Que dit l’impératif catégorique ? « Toujours se conduire de telle sorte que je puisse vouloir que ma maxime s’érige en loi universelle. » Si on lit bien ceci, on s’aperçoit que brandir l’impératif catégorique, comme argument définitif que l’euthanasie doit être refusée, est en fait parfaitement factice. Parce que la question qu’on a à se poser une fois cet impératif brandit est : « la possibilité de l’euthanasie peut-elle donc devenir une loi universelle ? » Et on en revient donc tout bonnement à la question de départ : faut-il légaliser l’euthanasie ? L’impératif catégorique n’a rien résolu du tout. L’utiliser revient donc dans le fond à répondre « Il ne faut pas, parce qu’il ne faut pas. »

 

Cependant, il est plus ardu de répondre à la citation de Kant que j’ai relevée en premier. Si l’on ne peut user en rien de l’homme pour le tuer, comment tolérer l’euthanasie ? Ce que Bodpa ne perçoit pas, ou de façon partielle il me semble, c’est que cette idée de Kant  est une balise certes essentielle, mais qu’elle ne se situe pas moins dans un contexte de réflexion qu’il ne rappelle pas. Kant ici en est à démontrer en quoi l’homme est une fin en soi, et doit toujours être considéré en tant que tel, et non comme un moyen. Il ne doit donc en aucune circonstance être instrumentalisé, que ce soit par les autres ou par lui-même, sans être en même temps considéré comme une fin (en entreprise par exemple il est bien normal qu’on « utilise » la main d’œuvre, mais les individus qui la compose doivent (devraient) toujours être considérés comme des fins).

 

Mais que signifie précisément que l’homme est une fin en soi ? Qu’est-ce que cela implique ? Pour ma part, je le comprends ainsi : il s’agit essentiellement de préserver notre humanité, notre caractère humain.

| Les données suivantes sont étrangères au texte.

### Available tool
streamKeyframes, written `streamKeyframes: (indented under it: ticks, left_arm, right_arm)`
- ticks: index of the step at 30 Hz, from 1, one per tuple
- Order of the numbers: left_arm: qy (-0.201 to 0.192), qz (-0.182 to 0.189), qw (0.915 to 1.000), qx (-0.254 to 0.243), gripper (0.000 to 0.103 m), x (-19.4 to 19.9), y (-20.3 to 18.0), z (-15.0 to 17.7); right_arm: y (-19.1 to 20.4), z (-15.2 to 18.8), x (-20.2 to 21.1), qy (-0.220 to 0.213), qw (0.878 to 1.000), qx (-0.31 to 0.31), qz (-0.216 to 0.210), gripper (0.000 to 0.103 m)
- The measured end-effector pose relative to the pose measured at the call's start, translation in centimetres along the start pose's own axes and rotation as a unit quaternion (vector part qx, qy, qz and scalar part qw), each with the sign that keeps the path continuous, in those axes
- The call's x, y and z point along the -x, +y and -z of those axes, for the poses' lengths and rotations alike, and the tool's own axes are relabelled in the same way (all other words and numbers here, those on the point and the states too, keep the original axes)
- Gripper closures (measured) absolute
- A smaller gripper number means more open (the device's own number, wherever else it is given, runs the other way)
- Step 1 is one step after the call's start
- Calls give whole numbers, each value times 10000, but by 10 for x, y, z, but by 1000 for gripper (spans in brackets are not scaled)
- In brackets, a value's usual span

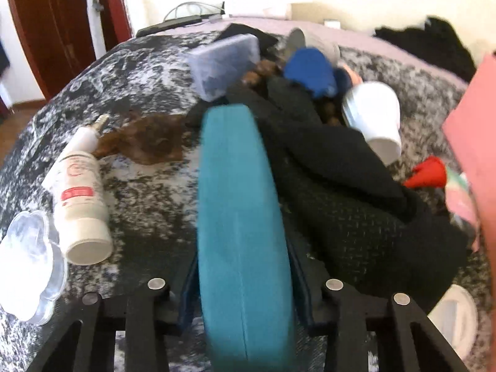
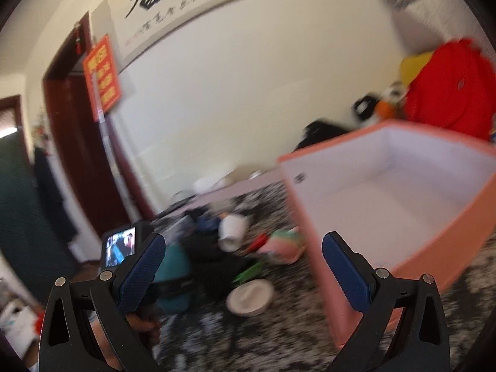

De faire vivre ce qui en nous est propre à l’homme. C’est ainsi que Kant critique la position du paresseux, qui s’il conserve sa vie, n’est pas moins en contradiction avec l’expression pleine de celle-ci. La paresse est compatible avec la conservation de la vie, mais pas avec son accomplissement. Dans cette mesure, le paresseux corrompt son humanité, partant, ne la préserve pas, et donc ne répond pas à l’impératif moral de Kant.

 

La question à laquelle il faut désormais répondre est donc : maintenir une personne en vie contre sa volonté et en dépit de ses souffrances est-il compatible avec la préservation de son humanité ? Bodpa me répondrait peut-être immédiatement qu’en le privant de sa vie on ne peut certainement pas préserver son humanité puisque précisément il n’en a plus l’usage. Humm… Qu’on ne préserve pas sa vie, certes, mais qu’il en aille de même concernant son humanité, voilà qui mérite une analyse plus approfondie.

 

Tout d’abord répondons à l’anglaise. Quid de la préservation de l’humanité d’une personne qu’on conserve ici à l’état de légume, et là en état de perpétuelle souffrance ? Est-ce bien son humanité que l’on préserve ainsi ? L’image que certains s’en font peut-être, mais si le patient lui-même pouvait répondre je ne suis pas sûr qu’il émettrait le même avis. Pour être clair, j’ai même l’impression que c’est souvent la sensation de cette perte définitive du caractère humain de la personne qui constitue l’argument final en faveur de l’euthanasie. On voit déjà à ce niveau qu’il y a un conflit entre l’exigence de conservation de la vie et l’exigence de conservation de l’humanité de la personne. Ce seul conflit montre bien à mon sens qu’il est trop caricatural de brandir Kant comme argument définitif censé démontré que l’euthanasie est immorale.

 

Il faut bien admettre toutefois qu’il n’est pas aisé de résoudre ce conflit. Pour moi la réponse réside dans la priorité avec laquelle j’aborde ce type de problématique : toujours faire en sorte qu’un homme se sente homme, qu’il soit traité comme tel (donc qu’il ne soit pas maltraité), et qu’il conserve la possibilité de l’accomplissement de son humanité. Je crois que tous les grands arguments, même ceux issus de la lecture des philosophes les plus admirables, s’ils ne sont au final que des mots sur du papier, mais ne tiennent pas compte des réalités des personnes, de leur vécu, perdent complètement leur force. Ce ne sont plus que des lettres mortes, sans aucune vérité. Et ils peuvent alors devenir dangereux. C’est la raison pour laquelle il m’apparaît en fait tout à fait indispensable d’inclure ses intimes convictions, ses idées du cœur, dans ce type de réflexion.